Until the end of the competition, however, he did not know whether he would be credited with the zone on the first boulder, which then happened after the trainer objected. “I went to the last boulder and said I just got a bonus.” In the end, the résumé of the qualification was: “Speed and lead were great. In bouldering, I know that it depends on the laps. I almost prefer that this is the lap where it didn't run.”

Now start again from scratch. “That is special with us, because the final is completely different. Because all of a sudden you can only finish eighth in a discipline in the worst case. And bouldering can be a completely different round and suit me a lot more.” For example, qualification winner Mickael Mawem from France, who surprised with the bouldering success. “He doesn't win the bouldering round every day, it went tremendously for him.”

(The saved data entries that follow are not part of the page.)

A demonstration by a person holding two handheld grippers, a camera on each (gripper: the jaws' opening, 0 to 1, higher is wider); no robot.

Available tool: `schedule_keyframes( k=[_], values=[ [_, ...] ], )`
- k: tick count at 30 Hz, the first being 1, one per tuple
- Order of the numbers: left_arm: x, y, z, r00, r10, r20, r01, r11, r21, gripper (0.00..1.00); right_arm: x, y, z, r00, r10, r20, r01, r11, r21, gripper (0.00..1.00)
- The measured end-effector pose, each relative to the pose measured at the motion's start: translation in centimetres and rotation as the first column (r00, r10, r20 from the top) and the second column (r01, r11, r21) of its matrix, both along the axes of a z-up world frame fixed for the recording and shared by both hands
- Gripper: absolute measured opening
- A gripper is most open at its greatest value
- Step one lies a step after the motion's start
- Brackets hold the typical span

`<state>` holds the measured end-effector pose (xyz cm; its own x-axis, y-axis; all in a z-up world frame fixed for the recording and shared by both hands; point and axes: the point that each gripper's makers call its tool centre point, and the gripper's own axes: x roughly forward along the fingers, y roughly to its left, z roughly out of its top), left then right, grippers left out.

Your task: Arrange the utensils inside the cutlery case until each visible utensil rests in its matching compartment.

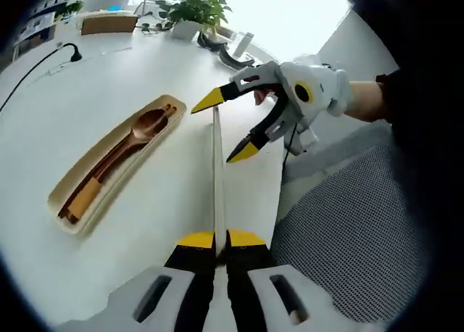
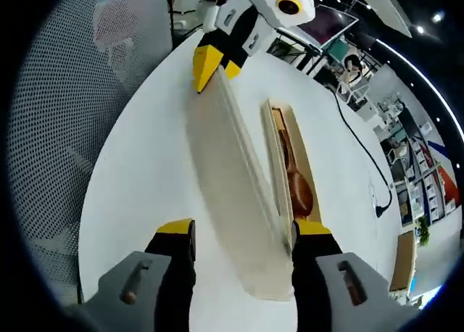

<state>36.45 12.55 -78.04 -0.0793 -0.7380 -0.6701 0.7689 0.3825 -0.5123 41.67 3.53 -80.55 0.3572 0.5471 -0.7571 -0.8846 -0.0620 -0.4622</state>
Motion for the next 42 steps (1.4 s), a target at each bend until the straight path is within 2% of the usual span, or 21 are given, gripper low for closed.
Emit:
schedule_keyframes(
  k=[4,8,9,10,12,13,17,18,20,21,28,29,30,31,32,34,40,41,42],
  values=[
    [-0.1,-0.6,0.7,0.997,0.035,-0.075,-0.039,0.998,-0.053,0.04,0.1,0.6,0.4,0.993,0.066,0.099,-0.062,0.997,-0.034,0.51],
    [-0.6,-1.1,1.4,0.975,0.082,-0.207,-0.102,0.991,-0.086,0.04,-0.4,1.2,0.2,0.992,0.086,0.096,-0.083,0.996,-0.031,0.52],
    [-0.6,-1.2,1.4,0.971,0.089,-0.222,-0.111,0.989,-0.093,0.04,-0.6,1.4,0.2,0.990,0.106,0.096,-0.103,0.994,-0.038,0.53],
    [-1.0,-1.2,1.6,0.959,0.091,-0.269,-0.122,0.988,-0.100,0.04,-0.6,1.5,0.2,0.991,0.102,0.088,-0.100,0.994,-0.033,0.53],
    [-1.2,-1.4,1.9,0.942,0.099,-0.321,-0.142,0.983,-0.116,0.04,-1.0,1.8,0.2,0.991,0.117,0.066,-0.115,0.993,-0.028,0.54],
    [-1.2,-1.4,1.9,0.940,0.101,-0.325,-0.147,0.982,-0.120,0.04,-1.1,1.8,0.2,0.989,0.124,0.074,-0.122,0.992,-0.033,0.53],
    [-1.7,-1.6,2.4,0.899,0.107,-0.424,-0.180,0.974,-0.135,0.04,-1.3,1.8,0.1,0.980,0.167,0.106,-0.160,0.984,-0.076,0.50],
    [-1.9,-1.6,2.6,0.880,0.110,-0.462,-0.193,0.972,-0.136,0.04,-1.3,1.8,0.1,0.979,0.172,0.106,-0.164,0.983,-0.080,0.50],
    [-2.2,-1.6,2.8,0.854,0.109,-0.509,-0.207,0.968,-0.140,0.04,-1.5,1.9,0.0,0.980,0.177,0.096,-0.171,0.983,-0.071,0.51],
    [-2.5,-1.6,3.1,0.832,0.103,-0.546,-0.214,0.966,-0.145,0.04,-1.6,1.9,0.1,0.980,0.176,0.093,-0.170,0.983,-0.071,0.51],
    [-2.0,-1.0,3.3,0.806,0.121,-0.579,-0.253,0.956,-0.152,0.04,-2.4,1.9,0.5,0.974,0.216,0.074,-0.208,0.973,-0.099,0.45],
    [-2.2,-0.9,3.8,0.793,0.108,-0.600,-0.251,0.955,-0.160,0.04,-2.8,2.0,0.6,0.976,0.212,0.043,-0.208,0.974,-0.084,0.45],
    [-2.3,-1.0,4.1,0.787,0.102,-0.609,-0.252,0.953,-0.166,0.04,-3.0,2.1,0.7,0.977,0.211,0.021,-0.209,0.975,-0.076,0.45],
    [-2.5,-1.0,4.3,0.779,0.091,-0.621,-0.246,0.954,-0.169,0.04,-3.0,2.1,1.0,0.977,0.214,0.018,-0.212,0.975,-0.073,0.45],
    [-2.5,-1.0,4.3,0.780,0.090,-0.619,-0.244,0.955,-0.169,0.04,-3.2,2.2,1.0,0.976,0.217,-0.007,-0.217,0.974,-0.072,0.44],
    [-2.9,-1.0,4.7,0.766,0.070,-0.639,-0.236,0.955,-0.178,0.04,-3.7,2.3,1.1,0.974,0.221,-0.055,-0.224,0.973,-0.061,0.44],
    [-3.4,-0.9,4.8,0.751,0.051,-0.658,-0.227,0.956,-0.185,0.04,-4.4,2.4,0.9,0.971,0.217,-0.100,-0.224,0.972,-0.064,0.43],
    [-3.3,-0.8,4.5,0.766,0.060,-0.640,-0.226,0.958,-0.180,0.04,-4.5,2.4,0.7,0.973,0.200,-0.116,-0.209,0.975,-0.075,0.42],
    [-2.4,-0.9,4.1,0.799,0.097,-0.594,-0.251,0.951,-0.182,0.04,-4.2,2.1,0.6,0.981,0.162,-0.110,-0.172,0.981,-0.094,0.42]
  ],
)
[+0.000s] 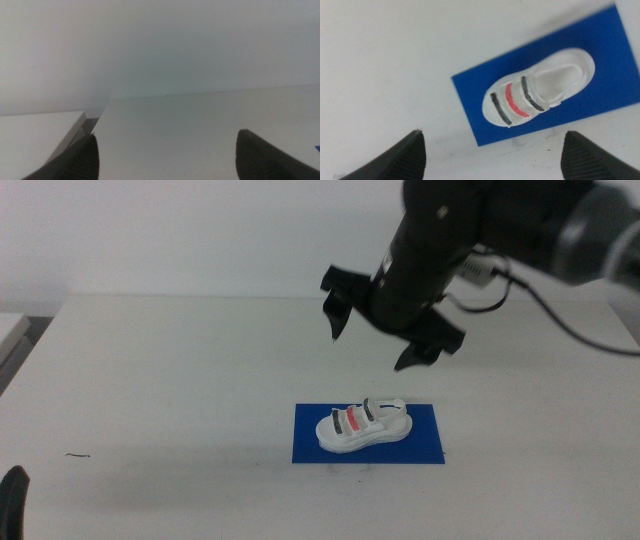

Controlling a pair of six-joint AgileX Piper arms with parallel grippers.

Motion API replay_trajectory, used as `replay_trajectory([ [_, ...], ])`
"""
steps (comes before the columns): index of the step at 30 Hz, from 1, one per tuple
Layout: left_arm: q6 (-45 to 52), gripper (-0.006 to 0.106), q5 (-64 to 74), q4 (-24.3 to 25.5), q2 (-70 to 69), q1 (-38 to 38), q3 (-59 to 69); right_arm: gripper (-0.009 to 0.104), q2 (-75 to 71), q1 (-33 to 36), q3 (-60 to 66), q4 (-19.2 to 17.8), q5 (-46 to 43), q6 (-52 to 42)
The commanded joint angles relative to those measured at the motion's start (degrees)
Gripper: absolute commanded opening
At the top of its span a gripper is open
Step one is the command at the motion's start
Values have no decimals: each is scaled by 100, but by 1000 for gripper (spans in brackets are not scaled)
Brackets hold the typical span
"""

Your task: Use one arm to grab the shoe from the table and place it on the mat.

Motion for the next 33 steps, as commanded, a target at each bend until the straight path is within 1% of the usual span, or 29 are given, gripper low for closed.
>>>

Looking at the result, Schubert stated that “the big favorites all made it, even if they all did a little oops”. Among the gold contenders he counts the Japanese Tomoa Narasaki and the Czech Adam Ondra. The fact that he was able to leave this behind in the lead gives a boost. Now it is extremely important to recover from the day. “He was extremely tough mentally and of course physically too. Mainly because of the heat.”

In addition, there were only a few such combined competitions. “It's a new discipline for us too, I've noticed how tough it is to climb these three laps. And at the Olympics it's even tougher because you're so mentally under tension all the time. I was very nervous, I really wanted to get through the qualification and show the world that I am a good climber. ” It was probably the most nervous day of his career.

He is also pleased that the “very best climbers” are in the final and win the first Olympic medals. “I would like we all to have one.” For the final, he would like to see longer boulders, where you can make a few moves and get into climbing. “Such elements are also part of bouldering. You haven't really seen that today. Apparently they wanted our sport to be presented in this way. Funky stuff. That fits, but a little something simple would also be cool.”